Houston Mayor Annise Parker Addresses UH Community
Annise Parker graduated from Rice University, but her roots are actually deep within Cougar Country.
“My parents met here,” she told UH faculty, staff and students during the recent Faculty Senate Spring Assembly. “So, it’s important in my life.”
Parker spoke to a full house in UH’s Rockwell Pavilion and took questions from members of the UH community. Her primary talking point, however, was how her administration is helping make Houston a healthier, more active community.
She first touted Houston’s many strengths and global contributions including the Port of Houston, Texas Medical Center and the city’s role in the energy industry. Houston’s most vital commodity, she said, is its residents.
“If I had to pick one characteristic of Houstonians to describe why we succeed, it’s that it’s in our DNA. We absolutely believe there is opportunity,” she said. “We start more new businesses in Houston than anywhere else on earth. That takes a belief in one’s self and a belief in the opportunities that are available.”
Parker acknowledged that Houston has taken its share of criticism when it comes to health issues. Its previous ranking among the “fattest cities” in America didn’t help matters, she said.
She added that her office is taking advantage of a range of resources to make Houstonians healthier people. Among those is the expertise of UH Health and Human Performance associate professor Daniel O’Connor, who is assisting with a new wellness initiative “Go Healthy Houston.”
Parker also promoted the city’s expansive hike and bike trails, as well as the new bike share program, which rents bikes to Houstonians. Parker said she’d like to add bike rental stations to downtown, the Texas Medical Center and UH.
“Movement is health. Movement is life,” Parker said.
Following her discussion on health and wellness initiatives, Parker took questions from audience members.
Maria Gonzalez, associate professor of English, kicked off the conversation asking how UH faculty members can assist the city of Houston. Parker responded that she has several task forces addressing citywide issues that can benefit from the expertise of UH’s academic minds.
A question from Jerome Freiberg, Moores Professor and Director and Principal Investigator for Consistency Management and Cooperative Discipline, focused on how UH can contribute to the quality of life in Houston.
“It’s important to have first-class universities because we want to attract and keep young people,” she replied. “Universities like Rice and UH are aggressively bringing those young people to Houston, who strengthen Houston’s economy. And when companies relocate to new cities, they look at several factors. Having UH as a first-class research university not only provides us with opportunities and synergies, but it’s a selling point when we market the city.”

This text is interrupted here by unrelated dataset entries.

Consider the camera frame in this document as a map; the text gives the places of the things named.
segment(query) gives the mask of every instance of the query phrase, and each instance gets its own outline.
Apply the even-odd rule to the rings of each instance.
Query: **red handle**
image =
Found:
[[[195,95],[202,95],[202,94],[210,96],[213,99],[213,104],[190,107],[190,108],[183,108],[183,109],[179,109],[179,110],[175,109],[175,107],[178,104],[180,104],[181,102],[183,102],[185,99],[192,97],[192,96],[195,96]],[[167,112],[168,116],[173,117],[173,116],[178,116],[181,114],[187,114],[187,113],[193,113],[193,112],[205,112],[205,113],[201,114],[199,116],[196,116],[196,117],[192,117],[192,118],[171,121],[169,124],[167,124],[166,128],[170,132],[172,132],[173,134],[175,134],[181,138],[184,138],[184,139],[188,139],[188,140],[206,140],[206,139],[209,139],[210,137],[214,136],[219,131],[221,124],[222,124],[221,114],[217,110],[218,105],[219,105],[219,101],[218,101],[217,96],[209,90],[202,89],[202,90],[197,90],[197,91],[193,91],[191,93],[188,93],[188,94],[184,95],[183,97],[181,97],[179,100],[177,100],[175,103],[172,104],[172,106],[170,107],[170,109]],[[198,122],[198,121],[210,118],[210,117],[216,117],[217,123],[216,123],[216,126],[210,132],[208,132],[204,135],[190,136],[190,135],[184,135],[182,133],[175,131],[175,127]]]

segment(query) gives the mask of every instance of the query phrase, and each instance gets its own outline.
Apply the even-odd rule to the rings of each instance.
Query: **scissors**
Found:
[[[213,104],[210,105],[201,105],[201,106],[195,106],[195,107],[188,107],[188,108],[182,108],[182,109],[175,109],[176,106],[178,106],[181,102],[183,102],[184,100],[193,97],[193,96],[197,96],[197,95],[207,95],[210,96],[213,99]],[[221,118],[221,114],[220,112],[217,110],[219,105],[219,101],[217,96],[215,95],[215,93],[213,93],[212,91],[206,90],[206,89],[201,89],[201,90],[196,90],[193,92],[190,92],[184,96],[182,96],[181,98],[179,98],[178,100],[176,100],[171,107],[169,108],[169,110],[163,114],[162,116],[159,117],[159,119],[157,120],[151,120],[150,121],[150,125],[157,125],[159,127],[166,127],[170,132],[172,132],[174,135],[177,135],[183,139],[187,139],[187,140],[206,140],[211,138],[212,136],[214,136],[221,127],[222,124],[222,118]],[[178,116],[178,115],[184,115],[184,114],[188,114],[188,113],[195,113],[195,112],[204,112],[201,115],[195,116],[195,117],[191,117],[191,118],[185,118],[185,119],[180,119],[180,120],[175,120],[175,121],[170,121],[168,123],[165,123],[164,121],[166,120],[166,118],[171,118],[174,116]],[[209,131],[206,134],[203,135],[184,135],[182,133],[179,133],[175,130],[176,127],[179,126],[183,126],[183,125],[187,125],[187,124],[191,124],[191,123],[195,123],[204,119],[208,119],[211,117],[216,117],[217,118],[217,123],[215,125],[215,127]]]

Parker also responded to a question asking what UH could do for education in Houston. She said that UH could further connect with students with academic potential and enhance mentoring opportunities. Parker indicated that this fall, UH would partner with the city for the annual Back to School Fest, an event that helps distribute back-to-school supplies.
“We’re doing it at UH because we think it’s important to have kids present at a university,” she said. “While they’re here, they can walk the campus and see what it’s like.”

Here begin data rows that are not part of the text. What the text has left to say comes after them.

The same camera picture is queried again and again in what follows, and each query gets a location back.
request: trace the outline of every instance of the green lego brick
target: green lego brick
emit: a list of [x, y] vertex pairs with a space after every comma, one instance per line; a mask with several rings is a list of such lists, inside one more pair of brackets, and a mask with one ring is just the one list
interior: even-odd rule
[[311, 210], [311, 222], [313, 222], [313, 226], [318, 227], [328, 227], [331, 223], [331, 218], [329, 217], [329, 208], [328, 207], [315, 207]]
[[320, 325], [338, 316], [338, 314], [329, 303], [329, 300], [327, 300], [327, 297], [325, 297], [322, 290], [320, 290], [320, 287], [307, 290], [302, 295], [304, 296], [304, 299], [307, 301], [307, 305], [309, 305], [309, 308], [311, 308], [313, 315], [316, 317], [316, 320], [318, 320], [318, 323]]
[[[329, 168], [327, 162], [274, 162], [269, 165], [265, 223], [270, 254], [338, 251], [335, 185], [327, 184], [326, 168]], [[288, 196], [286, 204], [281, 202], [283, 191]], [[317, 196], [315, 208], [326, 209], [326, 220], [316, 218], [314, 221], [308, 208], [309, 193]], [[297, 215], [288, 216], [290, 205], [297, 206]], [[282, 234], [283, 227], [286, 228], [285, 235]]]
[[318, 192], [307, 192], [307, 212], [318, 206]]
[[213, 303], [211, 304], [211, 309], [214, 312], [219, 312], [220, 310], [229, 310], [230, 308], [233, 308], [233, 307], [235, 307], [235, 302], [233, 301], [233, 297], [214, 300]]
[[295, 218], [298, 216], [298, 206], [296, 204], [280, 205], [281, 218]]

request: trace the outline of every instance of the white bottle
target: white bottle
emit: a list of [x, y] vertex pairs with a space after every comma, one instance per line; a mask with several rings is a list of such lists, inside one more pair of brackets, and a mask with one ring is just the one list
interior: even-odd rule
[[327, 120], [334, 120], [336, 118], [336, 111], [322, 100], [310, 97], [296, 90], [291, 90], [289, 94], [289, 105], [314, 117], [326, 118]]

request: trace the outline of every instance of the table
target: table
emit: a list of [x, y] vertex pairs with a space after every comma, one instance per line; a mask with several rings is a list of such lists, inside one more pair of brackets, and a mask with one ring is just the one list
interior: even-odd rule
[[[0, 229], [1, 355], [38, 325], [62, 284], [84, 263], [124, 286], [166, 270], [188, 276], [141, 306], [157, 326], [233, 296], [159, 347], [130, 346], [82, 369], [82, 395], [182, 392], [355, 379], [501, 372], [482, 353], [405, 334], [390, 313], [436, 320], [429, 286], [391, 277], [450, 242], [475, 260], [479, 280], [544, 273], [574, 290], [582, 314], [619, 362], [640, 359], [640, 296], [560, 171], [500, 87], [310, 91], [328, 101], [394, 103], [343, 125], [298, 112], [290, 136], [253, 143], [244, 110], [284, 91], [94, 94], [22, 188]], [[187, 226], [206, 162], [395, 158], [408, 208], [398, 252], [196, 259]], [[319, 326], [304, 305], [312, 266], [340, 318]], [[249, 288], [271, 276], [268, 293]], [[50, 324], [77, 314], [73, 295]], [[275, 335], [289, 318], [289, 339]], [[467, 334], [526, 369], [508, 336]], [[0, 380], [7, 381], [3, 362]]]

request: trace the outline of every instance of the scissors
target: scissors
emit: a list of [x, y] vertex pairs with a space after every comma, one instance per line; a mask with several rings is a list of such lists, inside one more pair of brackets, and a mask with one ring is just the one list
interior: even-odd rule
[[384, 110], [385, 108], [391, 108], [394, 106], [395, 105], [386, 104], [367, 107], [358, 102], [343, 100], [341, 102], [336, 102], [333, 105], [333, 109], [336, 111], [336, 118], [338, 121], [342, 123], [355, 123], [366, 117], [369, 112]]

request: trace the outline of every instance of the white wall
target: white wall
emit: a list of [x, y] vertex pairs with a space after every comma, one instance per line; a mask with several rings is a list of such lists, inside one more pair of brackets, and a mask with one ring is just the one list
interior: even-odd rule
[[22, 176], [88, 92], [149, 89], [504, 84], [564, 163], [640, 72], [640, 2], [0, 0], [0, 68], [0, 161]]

A question that caught the audience’s attention was how UH could help make repairs on Cullen Boulevard a city priority.
Parker said she would travel on Cullen on her way back to City Hall to familiarize herself with the street. She acknowledged that city infrastructure is among her priorities and that voters recently approved the creation of Rebuild Houston, a new revenue fund dedicated to street repairs. Still, it is a challenge to maintain all of the streets in the city of Houston due to drought and other conditions, she said.
Houston City Council member Wanda Adams was in attendance and indicated that the city’s public works department is planning overlay project for Cullen Boulevard. This project would resurface the street.
At the conclusion of the assembly, UH Faculty Senate President and School of Theatre & Dance director Steve Wallace presented Parker with parting gifts. These included a red UH shirt and framed “limited edition” Mayor Annise Parker Cougar Card. He also invited her to participate in fall’s Scholarship and Community Conference, which will focus on health.
She responded that she hopes to return to campus for this event and further collaborations with the university.